A cela s’ajoute une remise en question des processus de production de nouveaux savoirs, marqués par des dynamiques collaboratives, au sein de grappes d’innovation, d’incubateurs, d’associations inspirantes ou de tiers lieux favorisant ainsi la fertilisation croisée, l’émulation et la sérendipité. Ainsi, faut-il être ouvert aux nouveaux savoirs qui se mélangent à partir de perspectives diversifiées, au sein de réseaux d’échange de savoir : le hacking, le remix, pratiques complètement transposables au sein de la communauté éducative qui reconnaît alors le social learning et les apprentissages informels.

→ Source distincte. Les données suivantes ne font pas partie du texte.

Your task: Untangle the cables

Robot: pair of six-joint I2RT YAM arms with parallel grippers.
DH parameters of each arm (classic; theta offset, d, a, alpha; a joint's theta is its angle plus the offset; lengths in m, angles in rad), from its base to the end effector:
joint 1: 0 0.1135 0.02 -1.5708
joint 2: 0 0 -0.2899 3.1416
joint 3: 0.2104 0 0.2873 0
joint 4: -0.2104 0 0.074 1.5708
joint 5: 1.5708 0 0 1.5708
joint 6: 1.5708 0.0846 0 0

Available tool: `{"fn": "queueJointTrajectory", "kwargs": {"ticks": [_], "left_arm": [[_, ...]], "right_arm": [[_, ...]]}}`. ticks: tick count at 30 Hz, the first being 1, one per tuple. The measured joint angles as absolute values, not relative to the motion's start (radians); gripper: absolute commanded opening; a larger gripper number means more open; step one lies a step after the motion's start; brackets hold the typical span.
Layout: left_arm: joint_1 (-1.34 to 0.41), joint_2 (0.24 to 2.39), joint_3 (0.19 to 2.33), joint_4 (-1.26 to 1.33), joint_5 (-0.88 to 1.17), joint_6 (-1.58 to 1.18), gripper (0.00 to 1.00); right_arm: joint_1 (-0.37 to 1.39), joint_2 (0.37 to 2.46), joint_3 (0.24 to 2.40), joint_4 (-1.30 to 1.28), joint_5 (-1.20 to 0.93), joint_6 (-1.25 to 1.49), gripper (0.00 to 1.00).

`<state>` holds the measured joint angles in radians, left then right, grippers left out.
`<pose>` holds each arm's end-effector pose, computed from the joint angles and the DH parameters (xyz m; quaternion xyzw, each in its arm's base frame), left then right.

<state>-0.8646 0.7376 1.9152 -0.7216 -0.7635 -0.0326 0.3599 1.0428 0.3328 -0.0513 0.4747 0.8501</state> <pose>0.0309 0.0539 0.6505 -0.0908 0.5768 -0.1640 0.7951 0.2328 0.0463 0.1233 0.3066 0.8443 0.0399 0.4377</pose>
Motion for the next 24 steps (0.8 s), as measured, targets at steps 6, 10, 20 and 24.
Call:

Les communs de la connaissance font partie du patrimoine culturel immatériel de l’humanité, à nous de les faire grandir et de les préserver. Le commun ne doit donc pas être compris comme un bien qui appartiendrait à tous, mais comme un principe d’organisation qui découle d’une activité commune, celle des membres de la société. Un commun ne réunit pas des consommateurs du marché ou des usagers d’une administration extérieurs à la production, ou des étudiants consommateurs de leurs enseignements. Un commun c’est plutôt des coproducteurs qui œuvrent ensemble à l’édiction de règles, à l’élaboration de ressources ainsi qu’à leur mise en œuvre.
Le commun appelle à une nouvelle institution de la société, donc en mettant en ligne vos cours, vous ne serez pas pillés, vous serez acteur d’une organisation nouvelle de société apprenante.